Copy out only those lines running from the line with "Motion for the" to the end of the listing, keeping each one exactly as it is.

########################################

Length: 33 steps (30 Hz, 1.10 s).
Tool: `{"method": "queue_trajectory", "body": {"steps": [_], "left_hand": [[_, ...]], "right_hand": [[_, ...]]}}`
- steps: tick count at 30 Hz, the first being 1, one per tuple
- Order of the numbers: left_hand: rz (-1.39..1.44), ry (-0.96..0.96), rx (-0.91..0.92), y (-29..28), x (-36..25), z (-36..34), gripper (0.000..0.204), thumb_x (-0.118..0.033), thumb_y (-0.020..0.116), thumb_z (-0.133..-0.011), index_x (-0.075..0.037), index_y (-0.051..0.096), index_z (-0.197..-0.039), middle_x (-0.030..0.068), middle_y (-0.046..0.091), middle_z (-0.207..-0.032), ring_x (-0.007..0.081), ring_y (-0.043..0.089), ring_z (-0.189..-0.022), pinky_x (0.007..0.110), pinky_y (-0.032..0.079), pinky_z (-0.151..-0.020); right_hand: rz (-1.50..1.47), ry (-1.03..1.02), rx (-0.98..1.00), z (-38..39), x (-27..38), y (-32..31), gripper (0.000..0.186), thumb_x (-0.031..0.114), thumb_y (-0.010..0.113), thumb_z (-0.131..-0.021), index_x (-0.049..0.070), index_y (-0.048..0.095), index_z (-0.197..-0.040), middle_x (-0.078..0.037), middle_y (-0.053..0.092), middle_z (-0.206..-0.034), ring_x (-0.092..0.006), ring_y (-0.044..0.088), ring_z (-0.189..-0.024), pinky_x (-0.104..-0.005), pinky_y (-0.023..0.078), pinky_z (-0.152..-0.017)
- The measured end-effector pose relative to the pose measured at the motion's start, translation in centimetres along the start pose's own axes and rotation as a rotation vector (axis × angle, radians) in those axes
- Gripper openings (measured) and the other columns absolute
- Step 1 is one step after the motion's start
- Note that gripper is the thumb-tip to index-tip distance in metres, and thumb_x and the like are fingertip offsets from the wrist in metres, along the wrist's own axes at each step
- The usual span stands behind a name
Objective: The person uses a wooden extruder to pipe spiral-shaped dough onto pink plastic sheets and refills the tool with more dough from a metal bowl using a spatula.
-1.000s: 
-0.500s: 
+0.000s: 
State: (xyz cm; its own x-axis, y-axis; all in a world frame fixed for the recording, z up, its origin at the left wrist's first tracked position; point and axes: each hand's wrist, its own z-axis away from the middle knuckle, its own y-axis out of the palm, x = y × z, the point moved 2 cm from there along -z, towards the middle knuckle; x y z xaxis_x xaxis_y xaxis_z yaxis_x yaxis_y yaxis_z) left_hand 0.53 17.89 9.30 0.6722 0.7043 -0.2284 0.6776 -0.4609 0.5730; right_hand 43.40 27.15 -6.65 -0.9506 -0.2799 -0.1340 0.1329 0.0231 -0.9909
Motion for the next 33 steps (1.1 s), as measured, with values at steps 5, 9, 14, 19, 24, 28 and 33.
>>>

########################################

Exercise answer:
Motion for the next 33 steps (1.1 s), as measured, with values at steps 5, 9, 14, 19, 24, 28 and 33.
>>>

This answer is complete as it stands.